On Friday night Kogi came to town, and hundreds of hungry night owls showed up to celebrate the occasion.
Haven’t heard of Kogi? You’re not alone. Ask most Pasadenans if they’ve experienced the Kogi Korean BBQ taco truck, and they’ll likely respond with a confused stare and a muttered, “Wait… Korean… tacos?” Yes. The Kogi BBQ trucks have spawned massive national buzz and a dedicated following by combining two essentially Angeleno culinary endeavors, Korean barbecue and Mexican taco trucks.
Kogi BBQ offers Korean-style grilled meats and tofu served in tacos, burritos and the mini-burgers known as sliders. The three trucks, named Azul, Roja and Verde, wander the Los Angeles streets, updating followers with precise locations on Twitter.
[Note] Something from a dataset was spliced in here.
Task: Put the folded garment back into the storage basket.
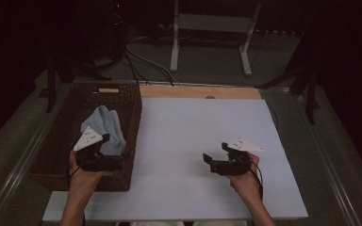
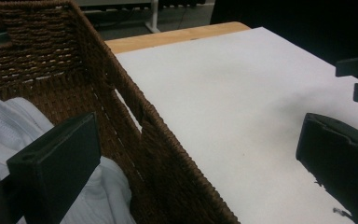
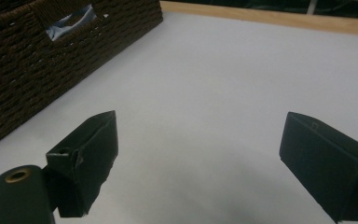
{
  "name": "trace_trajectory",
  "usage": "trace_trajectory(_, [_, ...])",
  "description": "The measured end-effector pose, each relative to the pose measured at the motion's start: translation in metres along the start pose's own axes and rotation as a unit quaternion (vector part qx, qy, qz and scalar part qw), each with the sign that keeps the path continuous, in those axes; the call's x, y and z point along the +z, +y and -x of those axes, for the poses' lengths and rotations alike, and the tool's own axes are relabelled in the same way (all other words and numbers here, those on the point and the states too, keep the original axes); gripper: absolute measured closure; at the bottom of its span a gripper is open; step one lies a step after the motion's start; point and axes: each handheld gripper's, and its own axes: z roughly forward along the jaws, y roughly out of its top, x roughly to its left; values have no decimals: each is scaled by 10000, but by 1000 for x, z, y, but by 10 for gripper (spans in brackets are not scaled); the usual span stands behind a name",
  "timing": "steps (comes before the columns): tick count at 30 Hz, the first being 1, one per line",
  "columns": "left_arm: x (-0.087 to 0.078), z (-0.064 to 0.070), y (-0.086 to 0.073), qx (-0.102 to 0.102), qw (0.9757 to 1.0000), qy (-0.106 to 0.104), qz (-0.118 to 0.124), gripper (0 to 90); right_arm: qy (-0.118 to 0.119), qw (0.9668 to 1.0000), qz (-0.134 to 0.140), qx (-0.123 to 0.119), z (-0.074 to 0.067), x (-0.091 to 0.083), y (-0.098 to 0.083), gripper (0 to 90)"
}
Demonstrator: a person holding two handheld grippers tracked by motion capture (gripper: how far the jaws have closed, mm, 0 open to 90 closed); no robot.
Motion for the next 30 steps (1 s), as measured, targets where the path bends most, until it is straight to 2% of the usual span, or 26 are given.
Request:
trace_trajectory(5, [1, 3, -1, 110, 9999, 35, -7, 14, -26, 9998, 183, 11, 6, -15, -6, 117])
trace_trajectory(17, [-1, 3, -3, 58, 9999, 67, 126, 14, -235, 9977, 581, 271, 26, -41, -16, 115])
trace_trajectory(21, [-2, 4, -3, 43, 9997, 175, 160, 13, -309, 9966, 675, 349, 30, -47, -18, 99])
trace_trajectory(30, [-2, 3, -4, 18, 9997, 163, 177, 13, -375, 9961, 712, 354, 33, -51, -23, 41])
Late Friday, several months after Kogi became the talk of L.A., it made its inaugural appearance in the Pasadena area when the Verde truck parked next to the Coffee Gallery on North Lake from 10:30 pm to 1 am. According to brave order taker Yung Ho, the small lot was packed with 626ers eager for their first taste of Kogi before the truck had even pulled in. By 11:15 the line snaked around the plastic folding tables set up for on-site taco consumption and stretched onto the sidewalk, and eager chatter filled the air as a variety of locals waited for their turn. The crowd included many high schoolers who had followed Kogi’s Twitter feeds, as well as middle-aged dads who had come on a co-worker’s recommendation. This was clearly a thing, with 200-plus people standing outside in a parking lot for something they’d never tried before.
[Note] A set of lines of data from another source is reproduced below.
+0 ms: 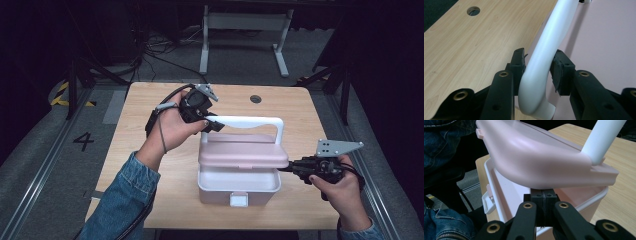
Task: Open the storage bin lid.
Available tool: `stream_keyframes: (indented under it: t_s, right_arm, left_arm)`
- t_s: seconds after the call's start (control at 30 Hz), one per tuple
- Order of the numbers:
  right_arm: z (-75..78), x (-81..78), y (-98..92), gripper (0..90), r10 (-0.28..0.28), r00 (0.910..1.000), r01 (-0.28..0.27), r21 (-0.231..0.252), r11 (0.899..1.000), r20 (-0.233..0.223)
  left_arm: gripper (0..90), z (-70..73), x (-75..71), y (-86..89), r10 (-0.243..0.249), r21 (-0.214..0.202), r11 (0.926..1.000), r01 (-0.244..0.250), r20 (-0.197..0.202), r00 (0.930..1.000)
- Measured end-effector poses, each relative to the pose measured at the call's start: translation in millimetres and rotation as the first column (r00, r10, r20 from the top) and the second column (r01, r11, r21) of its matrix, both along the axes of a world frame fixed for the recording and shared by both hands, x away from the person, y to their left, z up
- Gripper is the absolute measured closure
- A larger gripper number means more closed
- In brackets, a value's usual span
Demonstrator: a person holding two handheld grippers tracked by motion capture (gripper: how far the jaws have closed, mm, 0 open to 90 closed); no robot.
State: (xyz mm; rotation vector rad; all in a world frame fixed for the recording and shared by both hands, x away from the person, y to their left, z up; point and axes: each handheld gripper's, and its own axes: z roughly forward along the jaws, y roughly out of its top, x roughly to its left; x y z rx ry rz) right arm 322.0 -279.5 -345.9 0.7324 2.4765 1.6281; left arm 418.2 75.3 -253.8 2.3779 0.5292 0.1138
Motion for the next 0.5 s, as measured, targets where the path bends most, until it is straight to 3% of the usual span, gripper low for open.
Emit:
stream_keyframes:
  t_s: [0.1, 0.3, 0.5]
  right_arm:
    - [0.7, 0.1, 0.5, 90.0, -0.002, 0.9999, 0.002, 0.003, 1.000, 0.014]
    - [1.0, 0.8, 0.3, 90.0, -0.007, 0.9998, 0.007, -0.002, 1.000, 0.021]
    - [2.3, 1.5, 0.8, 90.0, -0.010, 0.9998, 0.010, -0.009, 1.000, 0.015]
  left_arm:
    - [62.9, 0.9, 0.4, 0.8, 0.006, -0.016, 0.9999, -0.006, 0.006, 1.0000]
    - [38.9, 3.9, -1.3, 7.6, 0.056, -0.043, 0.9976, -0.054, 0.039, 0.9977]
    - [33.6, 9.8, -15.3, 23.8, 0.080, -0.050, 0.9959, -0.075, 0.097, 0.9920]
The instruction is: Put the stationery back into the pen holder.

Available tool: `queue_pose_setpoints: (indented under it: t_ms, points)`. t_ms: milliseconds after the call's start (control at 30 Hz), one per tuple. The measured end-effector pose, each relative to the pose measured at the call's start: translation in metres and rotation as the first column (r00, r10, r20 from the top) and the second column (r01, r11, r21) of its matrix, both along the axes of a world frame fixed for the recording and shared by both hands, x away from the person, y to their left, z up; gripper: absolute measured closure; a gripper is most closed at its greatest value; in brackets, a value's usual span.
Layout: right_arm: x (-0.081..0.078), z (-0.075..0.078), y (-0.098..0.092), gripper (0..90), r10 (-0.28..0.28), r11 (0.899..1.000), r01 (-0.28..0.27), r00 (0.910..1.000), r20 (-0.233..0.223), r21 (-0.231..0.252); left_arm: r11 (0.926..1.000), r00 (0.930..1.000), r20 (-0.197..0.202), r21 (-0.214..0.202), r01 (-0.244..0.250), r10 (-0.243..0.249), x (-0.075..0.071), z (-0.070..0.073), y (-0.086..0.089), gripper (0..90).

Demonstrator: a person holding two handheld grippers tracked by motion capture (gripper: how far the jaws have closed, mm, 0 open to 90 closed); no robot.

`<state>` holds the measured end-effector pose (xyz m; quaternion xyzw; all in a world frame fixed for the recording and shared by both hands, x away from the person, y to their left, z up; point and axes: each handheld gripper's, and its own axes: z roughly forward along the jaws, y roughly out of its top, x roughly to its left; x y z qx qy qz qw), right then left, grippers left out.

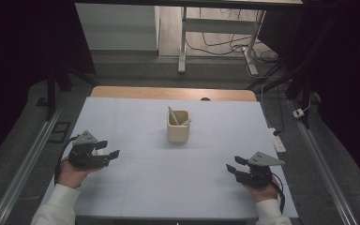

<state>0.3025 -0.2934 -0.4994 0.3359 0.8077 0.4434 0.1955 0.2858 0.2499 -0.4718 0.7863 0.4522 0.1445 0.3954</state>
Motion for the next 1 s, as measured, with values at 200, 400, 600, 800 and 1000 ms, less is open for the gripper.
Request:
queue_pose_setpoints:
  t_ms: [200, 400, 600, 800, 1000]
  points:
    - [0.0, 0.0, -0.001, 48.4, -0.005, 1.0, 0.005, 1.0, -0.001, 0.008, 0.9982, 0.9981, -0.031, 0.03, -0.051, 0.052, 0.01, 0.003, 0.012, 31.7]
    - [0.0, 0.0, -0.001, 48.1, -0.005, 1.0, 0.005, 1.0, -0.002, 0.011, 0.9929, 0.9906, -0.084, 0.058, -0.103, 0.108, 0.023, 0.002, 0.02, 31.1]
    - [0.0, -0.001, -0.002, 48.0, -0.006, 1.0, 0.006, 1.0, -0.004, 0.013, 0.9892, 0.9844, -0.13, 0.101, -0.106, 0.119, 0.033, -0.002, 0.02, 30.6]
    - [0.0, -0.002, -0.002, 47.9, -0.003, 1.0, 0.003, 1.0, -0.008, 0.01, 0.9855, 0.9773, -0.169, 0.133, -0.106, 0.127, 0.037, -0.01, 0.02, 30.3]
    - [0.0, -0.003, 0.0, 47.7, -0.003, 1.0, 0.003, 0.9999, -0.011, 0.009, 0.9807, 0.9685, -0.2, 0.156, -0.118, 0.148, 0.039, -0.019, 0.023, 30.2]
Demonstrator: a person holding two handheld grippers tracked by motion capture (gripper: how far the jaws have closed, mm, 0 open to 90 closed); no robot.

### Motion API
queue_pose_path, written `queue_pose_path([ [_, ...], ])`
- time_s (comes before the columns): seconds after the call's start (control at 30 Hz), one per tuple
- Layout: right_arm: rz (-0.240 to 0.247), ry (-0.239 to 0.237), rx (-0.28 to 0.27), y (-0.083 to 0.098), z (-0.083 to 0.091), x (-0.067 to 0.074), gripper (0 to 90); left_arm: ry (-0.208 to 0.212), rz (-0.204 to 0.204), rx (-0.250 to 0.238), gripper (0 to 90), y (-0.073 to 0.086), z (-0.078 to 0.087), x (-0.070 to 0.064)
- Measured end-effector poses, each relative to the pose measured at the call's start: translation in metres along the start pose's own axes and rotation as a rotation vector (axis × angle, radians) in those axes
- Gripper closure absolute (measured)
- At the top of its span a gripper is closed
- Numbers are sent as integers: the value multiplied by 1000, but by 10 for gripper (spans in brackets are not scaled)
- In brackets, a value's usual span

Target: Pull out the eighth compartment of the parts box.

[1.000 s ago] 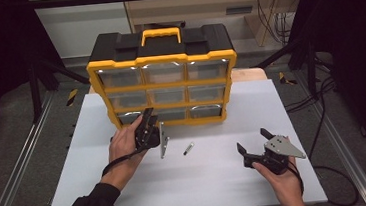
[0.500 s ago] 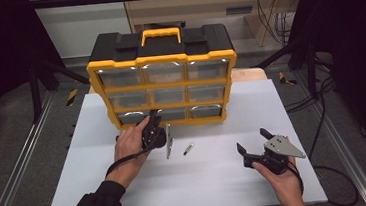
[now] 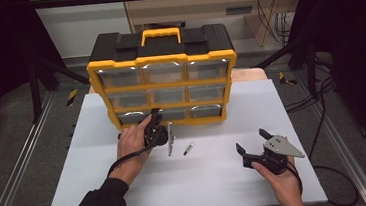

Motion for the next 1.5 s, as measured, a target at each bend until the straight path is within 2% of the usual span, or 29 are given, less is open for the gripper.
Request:
queue_pose_path([
  [0.33, -1, 4, 4, 0, 0, -1, 67, 11, -14, 6, 678, -3, -6, -5],
  [0.73, -4, 5, 1, 0, 1, -2, 67, -22, -8, 20, 708, -4, -7, -8],
  [1.5, -5, 6, 1, 0, 1, -2, 70, -71, -30, 32, 735, -6, -9, -14],
])
Point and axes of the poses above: each handheld gripper's, and its own axes: z roughly backward along the jaws, y roughly out of its underside, x roughly to its left, the point moved 1 cm from there along -z, roughly forward along the jaws, and after that the axes turned 5 degrees about -z, right-handed, at the moved point
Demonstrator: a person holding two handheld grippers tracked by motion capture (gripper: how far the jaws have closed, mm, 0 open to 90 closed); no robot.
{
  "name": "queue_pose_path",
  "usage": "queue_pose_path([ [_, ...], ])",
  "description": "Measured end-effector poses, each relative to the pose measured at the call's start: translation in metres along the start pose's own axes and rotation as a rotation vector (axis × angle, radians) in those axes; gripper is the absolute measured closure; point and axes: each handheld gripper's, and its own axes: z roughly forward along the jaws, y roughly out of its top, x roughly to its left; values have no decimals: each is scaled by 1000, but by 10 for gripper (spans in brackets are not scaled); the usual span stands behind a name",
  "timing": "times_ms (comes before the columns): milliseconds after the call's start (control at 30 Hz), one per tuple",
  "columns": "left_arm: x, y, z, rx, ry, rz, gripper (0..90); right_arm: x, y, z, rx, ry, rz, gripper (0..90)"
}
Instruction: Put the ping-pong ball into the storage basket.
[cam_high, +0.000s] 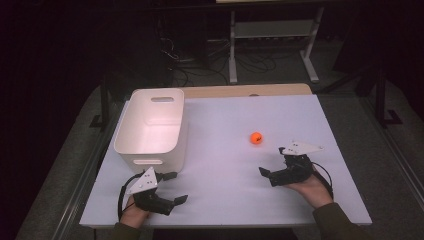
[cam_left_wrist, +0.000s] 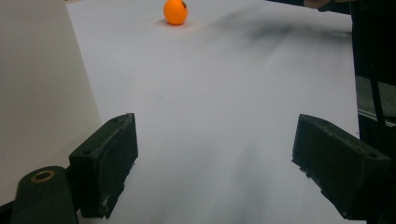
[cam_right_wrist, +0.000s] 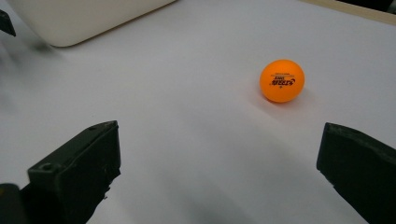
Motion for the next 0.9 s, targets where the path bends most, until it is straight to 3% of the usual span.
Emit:
queue_pose_path([
  [900, 1, 0, 0, -2, -2, -2, 140, -16, 11, 4, -7, -20, 8, 0],
])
Once these culinary Quixotes got a chance to order, their response was unanimous: unabashed delight. By far the most popular order was two or three short-rib tacos, although spicy pork sliders were highly praised as well. The tacos, affordable at $2.20, were that rarest of delights: an innovative but unpretentious and instantly accessible meal. Tender beef short ribs, on a fresh corn tortilla, topped with a mild kim chee-style slaw, the tacos hit all the major late-night taste cravings: salty, sweet and, yes, a bit fatty, with a tangy kick. There was, of course, a bottle of Sriracha chili sauce for those who like it hot.
Although there are myriad items to be tried — pork tacos, chicken burritos, short-rib sliders, the mysterious Chef’s Choices — there is little reason to look beyond the already-famous short-rib taco. Kogi BBQ is a fresh take on late-night grub, and one more reason to love LA.
Finally, while the novelty and excitement made the Kogi truck seem like more than a taco truck, it also made for an extremely long line. Diners waited up to 90 minutes to order, and the line was still depressingly long at 12:40 a.m., when the truck was only 20 minutes away from leaving. In a way, Kogi’s popularity may be working against it, because as delicious as the food was, there is little in this world worth waiting an hour and a half for, even short-rib tacos. That said, if KogiBBQ tweets that they’re outside your office and there’s no line, you need to try it.